Validation#
Check Subnet Manager (SM) is enabled on the InfiniBand switches#
If UFM is deployed in the cluster:
ufm-c-1 > enable
ufm-c-1 # show ufm status
... Opensm Process is : [ Running ]
If no UFM deployed, then check directly on the InfiniBand switches:
CL-01 [subnet0: master] # configure terminal
CL-01 [subnet0: master] (config) # show ib sm
enable
Check Virtualization is enabled for the Subnet Manager on the InfiniBand switches#
If UFM is deployed in the cluster:
ufm-c-1 > enable
ufm-c-1 # show ib sm virtualization
enable
Ensure that show ib sm virtualization shows enabled and enable it if not enabled.
If no UFM deployed, then check directly on the InfiniBand switches:
CL-01 [subnet0: master] # configure terminal
CL-01 [subnet0: master] (config) # show ib sm virt
Enabled
Check the installed NVIDIA Network Operator version#
Use the following command to verify the installed version (example namespace used here is network-operator):
~# helm ls -n network-operator
NAME NAMESPACE REVISION UPDATED STATUS CHART APP VERSION
network-operator network-operator 1 2026-01-22 08:34:46.508300746 -0800 PST deployed network-operator-25.10.0 v25.10.0
Verify NVIDIA Network Operator is installed#
~# kubectl get pods -n network-operator
NAME READY STATUS RESTARTS AGE
network-operator-777f6bb468-dzdh5 1/1 Running 0 47s
Check values.yaml is properly applied by Helm#
Run the following command against the release you installed (example release name: network-operator) to show only the usersupplied values (what you passed via -f values.yaml):
~# helm get values network-operator -n network-operator
USER-SUPPLIED VALUES:
maintenanceOperator:
enabled: false
nfd:
deployNodeFeatureRules: true
enabled: true
nvIpam:
deploy: true
sriov-network-operator:
sriovOperatorConfig:
configDaemonNodeSelector:
node-role.kubernetes.io/worker: ""
featureGates:
mellanoxFirmwareReset: false
parallelNicConfig: true
sriovNetworkOperator:
enabled: true
Compare this output with your values.yaml.
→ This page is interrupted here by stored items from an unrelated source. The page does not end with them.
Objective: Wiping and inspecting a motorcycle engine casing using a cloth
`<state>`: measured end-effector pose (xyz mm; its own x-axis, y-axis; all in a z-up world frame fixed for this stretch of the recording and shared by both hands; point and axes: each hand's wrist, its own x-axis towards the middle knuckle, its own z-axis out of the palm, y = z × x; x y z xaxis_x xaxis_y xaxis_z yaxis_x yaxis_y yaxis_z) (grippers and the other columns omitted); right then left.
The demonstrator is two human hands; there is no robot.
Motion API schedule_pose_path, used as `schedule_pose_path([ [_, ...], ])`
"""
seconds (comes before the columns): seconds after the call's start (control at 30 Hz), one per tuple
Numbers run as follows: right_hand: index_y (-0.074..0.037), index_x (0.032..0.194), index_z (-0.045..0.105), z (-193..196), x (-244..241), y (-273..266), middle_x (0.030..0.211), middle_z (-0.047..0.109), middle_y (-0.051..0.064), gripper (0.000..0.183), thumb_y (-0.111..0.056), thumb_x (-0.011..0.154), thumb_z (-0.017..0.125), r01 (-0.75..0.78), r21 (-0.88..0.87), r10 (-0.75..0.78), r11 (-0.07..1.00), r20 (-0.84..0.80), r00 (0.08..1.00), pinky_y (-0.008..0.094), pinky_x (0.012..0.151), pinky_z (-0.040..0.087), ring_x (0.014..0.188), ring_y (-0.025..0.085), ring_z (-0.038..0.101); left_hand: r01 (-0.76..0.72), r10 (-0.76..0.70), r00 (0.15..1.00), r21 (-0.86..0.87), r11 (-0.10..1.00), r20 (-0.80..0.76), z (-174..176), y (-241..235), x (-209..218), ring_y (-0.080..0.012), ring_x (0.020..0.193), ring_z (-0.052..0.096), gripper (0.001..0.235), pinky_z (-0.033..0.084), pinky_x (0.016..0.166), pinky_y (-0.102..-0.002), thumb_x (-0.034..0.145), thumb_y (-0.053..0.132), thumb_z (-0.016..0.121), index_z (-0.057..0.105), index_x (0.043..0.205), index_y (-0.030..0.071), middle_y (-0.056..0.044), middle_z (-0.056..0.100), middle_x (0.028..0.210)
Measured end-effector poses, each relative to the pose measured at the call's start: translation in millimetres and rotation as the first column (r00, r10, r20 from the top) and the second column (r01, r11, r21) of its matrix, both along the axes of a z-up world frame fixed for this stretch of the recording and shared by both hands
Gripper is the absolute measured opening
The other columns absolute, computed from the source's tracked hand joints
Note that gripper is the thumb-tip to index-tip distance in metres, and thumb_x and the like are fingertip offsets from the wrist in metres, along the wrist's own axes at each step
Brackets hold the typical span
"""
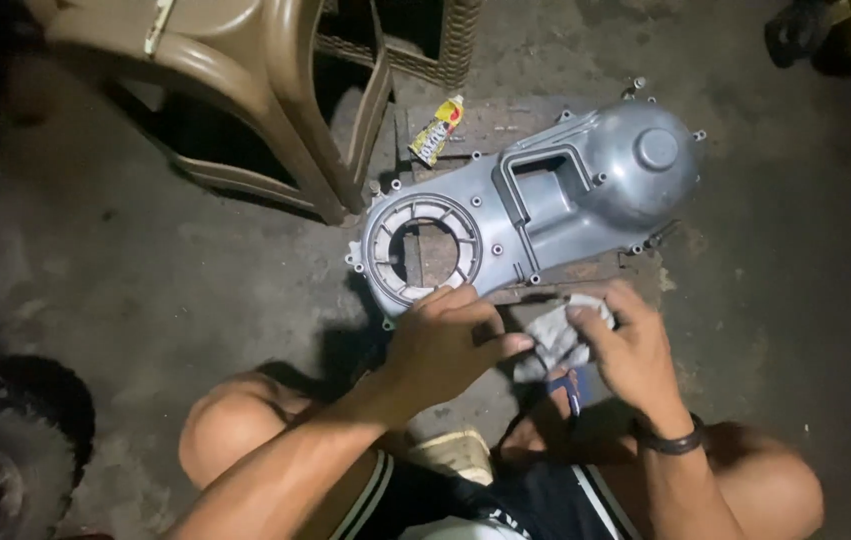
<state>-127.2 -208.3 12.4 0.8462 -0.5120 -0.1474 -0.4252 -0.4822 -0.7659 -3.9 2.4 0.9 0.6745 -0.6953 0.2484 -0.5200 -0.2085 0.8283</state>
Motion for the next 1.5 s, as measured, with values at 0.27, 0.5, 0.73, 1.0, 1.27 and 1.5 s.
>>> schedule_pose_path([
  [0.27, -0.005, 0.119, 0.073, 14.0, 29.1, 6.9, 0.092, 0.057, 0.022, 0.030, -0.006, 0.090, 0.065, -0.051, -0.228, 0.067, 0.972, 0.063, 0.996, 0.051, 0.083, 0.050, 0.089, 0.043, 0.063, -0.326, 0.031, 0.689, 0.272, 0.906, 0.724, -7.6, 18.4, 19.6, -0.0242, 0.075, 0.060, 0.032, 0.043, 0.066, -0.039, 0.089, 0.047, 0.070, 0.074, 0.104, 0.019, -0.002, 0.057, 0.078],
  [0.5, -0.009, 0.093, 0.067, 10.5, 64.4, 28.9, 0.079, 0.061, 0.011, 0.018, -0.026, 0.094, 0.073, -0.207, -0.662, 0.211, 0.721, -0.075, 0.975, 0.043, 0.064, 0.053, 0.072, 0.035, 0.067, -0.234, -0.163, 0.778, 0.521, 0.821, 0.607, -27.2, 30.4, 15.1, -0.0267, 0.093, 0.065, 0.085, 0.047, 0.094, -0.055, 0.044, 0.040, 0.098, 0.069, 0.121, 0.020, -0.004, 0.069, 0.090],
  [0.73, -0.013, 0.088, 0.063, -17.8, 77.0, 37.3, 0.082, 0.053, 0.003, 0.018, -0.027, 0.095, 0.072, -0.177, -0.854, 0.197, 0.489, -0.090, 0.976, 0.031, 0.061, 0.051, 0.071, 0.024, 0.062, -0.395, 0.055, 0.530, 0.189, 0.899, 0.846, -64.5, 25.6, 10.1, -0.0260, 0.107, 0.049, 0.051, 0.046, 0.101, -0.053, 0.080, 0.020, 0.081, 0.059, 0.126, 0.017, -0.003, 0.044, 0.106],
  [1.0, -0.015, 0.090, 0.070, -24.4, 66.0, 47.3, 0.084, 0.054, 0.003, 0.014, -0.026, 0.095, 0.063, -0.263, -0.886, 0.346, 0.382, -0.127, 0.930, 0.034, 0.056, 0.047, 0.072, 0.024, 0.057, -0.430, 0.059, 0.492, 0.183, 0.884, 0.869, -70.6, 24.3, 10.7, -0.0264, 0.114, 0.040, 0.041, 0.044, 0.105, -0.055, 0.085, 0.023, 0.079, 0.065, 0.124, 0.020, -0.004, 0.038, 0.113],
  [1.27, -0.014, 0.089, 0.068, -30.2, 62.1, 50.0, 0.086, 0.057, 0.005, 0.019, -0.021, 0.100, 0.055, -0.264, -0.859, 0.382, 0.438, -0.087, 0.920, 0.034, 0.059, 0.044, 0.072, 0.025, 0.055, -0.325, -0.041, 0.643, 0.320, 0.890, 0.765, -47.8, 25.4, 9.4, -0.0271, 0.081, 0.066, 0.024, 0.051, 0.089, -0.060, 0.089, 0.018, 0.073, 0.076, 0.114, 0.019, -0.004, 0.062, 0.079],
  [1.5, -0.012, 0.094, 0.070, -20.9, 66.1, 47.0, 0.090, 0.062, 0.008, 0.020, -0.014, 0.098, 0.050, -0.316, -0.853, 0.343, 0.416, -0.174, 0.923, 0.037, 0.062, 0.045, 0.076, 0.027, 0.059, -0.324, -0.035, 0.605, 0.286, 0.902, 0.796, -39.8, 24.5, 10.1, -0.0273, 0.076, 0.067, 0.022, 0.052, 0.088, -0.059, 0.091, 0.022, 0.075, 0.077, 0.112, 0.017, -0.005, 0.065, 0.075],
])
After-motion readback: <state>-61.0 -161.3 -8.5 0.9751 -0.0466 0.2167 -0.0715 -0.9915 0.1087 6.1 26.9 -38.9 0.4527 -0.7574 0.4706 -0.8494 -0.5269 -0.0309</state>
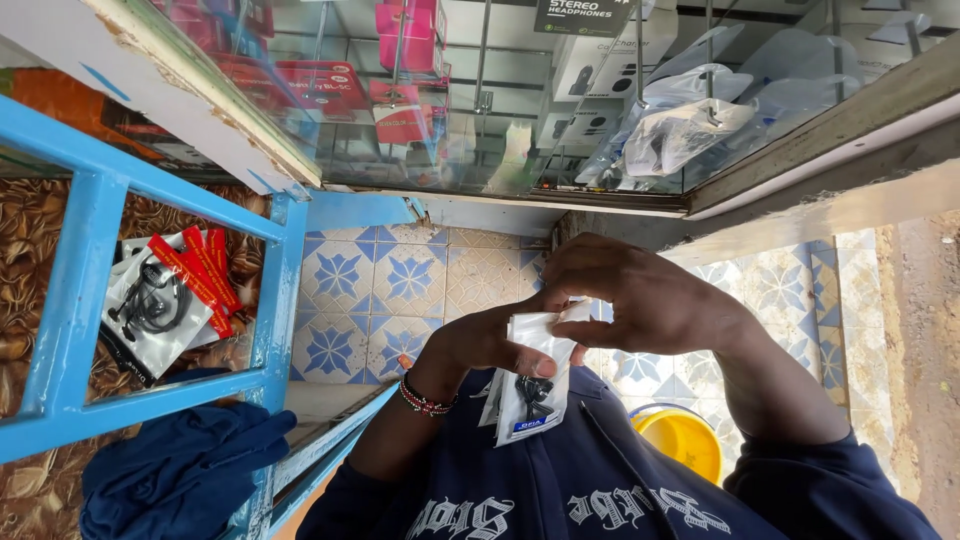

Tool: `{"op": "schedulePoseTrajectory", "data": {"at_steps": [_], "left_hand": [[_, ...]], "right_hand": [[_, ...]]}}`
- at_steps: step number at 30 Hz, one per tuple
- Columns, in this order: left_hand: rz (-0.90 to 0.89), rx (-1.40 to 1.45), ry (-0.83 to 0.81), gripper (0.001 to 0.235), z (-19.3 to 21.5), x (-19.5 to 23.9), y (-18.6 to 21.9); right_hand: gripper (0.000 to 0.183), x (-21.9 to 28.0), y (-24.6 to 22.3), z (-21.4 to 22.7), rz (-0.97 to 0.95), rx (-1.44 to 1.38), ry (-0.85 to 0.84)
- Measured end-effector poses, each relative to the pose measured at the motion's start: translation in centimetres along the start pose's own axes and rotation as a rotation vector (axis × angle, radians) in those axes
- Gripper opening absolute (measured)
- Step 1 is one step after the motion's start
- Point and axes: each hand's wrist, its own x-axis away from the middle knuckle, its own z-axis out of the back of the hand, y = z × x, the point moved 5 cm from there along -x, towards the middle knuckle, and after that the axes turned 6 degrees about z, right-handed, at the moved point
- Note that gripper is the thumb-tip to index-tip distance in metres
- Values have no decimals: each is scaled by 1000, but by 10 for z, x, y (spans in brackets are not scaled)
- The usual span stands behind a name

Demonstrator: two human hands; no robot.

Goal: The person wipes the surfaces of packaged electronic accessories, including earphones and chargers, using a blue cloth. They pick up each item from a glass display case, wipe it, and place it back on the shelf.

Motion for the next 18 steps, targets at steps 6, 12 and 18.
{"op": "schedulePoseTrajectory", "data": {"at_steps": [6,12,18], "left_hand": [[29,28,71,74,12,15,-23],[119,83,47,70,17,34,-24],[-64,315,46,96,36,66,-38]], "right_hand": [[12,7,14,-4,-143,-203,110],[13,21,34,-10,-249,-439,188],[18,55,88,-20,-361,-592,386]]}}
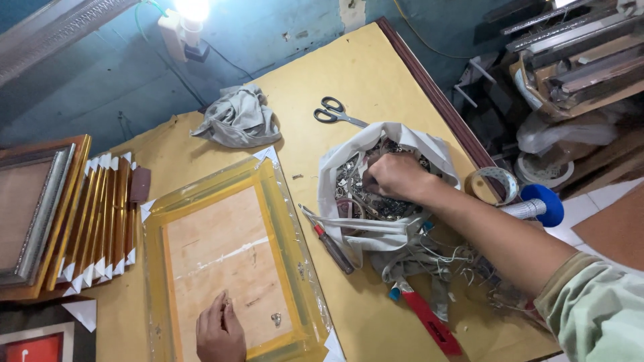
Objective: The person is finishing the assembly of a picture frame by inserting and securing metal clips into the back of the frame to hold the artwork and backing in place.
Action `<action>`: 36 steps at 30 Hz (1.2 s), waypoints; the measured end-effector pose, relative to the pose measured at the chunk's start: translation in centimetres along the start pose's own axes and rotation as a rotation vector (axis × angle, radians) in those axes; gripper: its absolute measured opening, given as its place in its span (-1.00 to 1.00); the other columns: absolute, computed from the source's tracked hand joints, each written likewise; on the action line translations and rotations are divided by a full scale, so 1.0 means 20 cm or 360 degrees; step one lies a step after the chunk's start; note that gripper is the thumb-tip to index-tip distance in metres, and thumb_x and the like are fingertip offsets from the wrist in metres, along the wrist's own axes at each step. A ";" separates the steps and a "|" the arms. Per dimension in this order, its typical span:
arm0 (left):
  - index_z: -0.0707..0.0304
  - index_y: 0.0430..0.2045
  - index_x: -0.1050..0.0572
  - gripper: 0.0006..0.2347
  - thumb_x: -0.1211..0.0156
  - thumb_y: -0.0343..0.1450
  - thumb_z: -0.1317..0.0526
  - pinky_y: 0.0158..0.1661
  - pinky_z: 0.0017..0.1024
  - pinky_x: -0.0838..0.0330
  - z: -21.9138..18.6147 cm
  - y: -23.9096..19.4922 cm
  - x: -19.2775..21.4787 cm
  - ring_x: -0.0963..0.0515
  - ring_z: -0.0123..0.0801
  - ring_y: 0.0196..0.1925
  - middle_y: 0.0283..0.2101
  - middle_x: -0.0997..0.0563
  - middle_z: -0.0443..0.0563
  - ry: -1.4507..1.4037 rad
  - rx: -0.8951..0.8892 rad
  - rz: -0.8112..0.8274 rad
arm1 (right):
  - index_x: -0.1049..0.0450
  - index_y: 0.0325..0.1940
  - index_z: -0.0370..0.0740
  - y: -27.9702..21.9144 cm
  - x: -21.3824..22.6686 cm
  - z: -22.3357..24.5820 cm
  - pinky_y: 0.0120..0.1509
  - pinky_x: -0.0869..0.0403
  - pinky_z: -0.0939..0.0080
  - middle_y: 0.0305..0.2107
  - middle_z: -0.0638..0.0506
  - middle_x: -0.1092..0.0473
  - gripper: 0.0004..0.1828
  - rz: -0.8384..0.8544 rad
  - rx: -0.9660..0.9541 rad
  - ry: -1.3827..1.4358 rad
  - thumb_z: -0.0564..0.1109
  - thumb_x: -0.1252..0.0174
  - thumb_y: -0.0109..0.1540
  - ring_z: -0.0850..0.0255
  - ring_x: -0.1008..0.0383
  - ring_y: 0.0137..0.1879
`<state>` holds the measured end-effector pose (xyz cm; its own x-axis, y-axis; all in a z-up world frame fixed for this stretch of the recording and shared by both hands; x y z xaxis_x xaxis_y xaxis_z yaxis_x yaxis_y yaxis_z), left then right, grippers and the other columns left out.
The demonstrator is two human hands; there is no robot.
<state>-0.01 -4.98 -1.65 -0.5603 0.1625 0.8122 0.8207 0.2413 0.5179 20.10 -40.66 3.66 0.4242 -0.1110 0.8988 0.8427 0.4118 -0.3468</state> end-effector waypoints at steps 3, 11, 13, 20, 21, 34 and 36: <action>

If your keys and values show up as expected in the helm get values output, Helm has stored and applied them.
Verify NIC Cluster Policy is applied#
You verify that the NicClusterPolicy is applied by checking its status. In the output, look at STATUS – should be ready when the policy is fully applied:
~# kubectl get nicclusterpolicy -n network-operator
NAME STATUS AGE
nic-cluster-policy ready 2026-01-11T07:18:41Z
Verify IP Pools are applied#
~# kubectl get ippools.nv-ipam.nvidia.com -n network-operator
NAME SUBNET GATEWAY BLOCK SIZE
sriovibnet-pool-a-su-1 100.131.0.0/16 100.131.0.1 32
sriovibnet-pool-b-su-1 100.132.0.0/16 100.132.0.1 32
sriovibnet-pool-c-su-1 100.133.0.0/16 100.133.0.1 32
sriovibnet-pool-d-su-1 100.134.0.0/16 100.134.0.1 32
sriovibnet-pool-e-su-1 100.135.0.0/16 100.135.0.1 32
sriovibnet-pool-f-su-1 100.136.0.0/16 100.136.0.1 32
sriovibnet-pool-g-su-1 100.137.0.0/16 100.137.0.1 32
sriovibnet-pool-h-su-1 100.138.0.0/16 100.138.0.1 32
Verify SR-IOV setup#
After applying SR-IOV network node policy, IB network resource, and node pool configuration, you can see the status by running the following commands. Keep in mind that the setup may take a while before it is complete.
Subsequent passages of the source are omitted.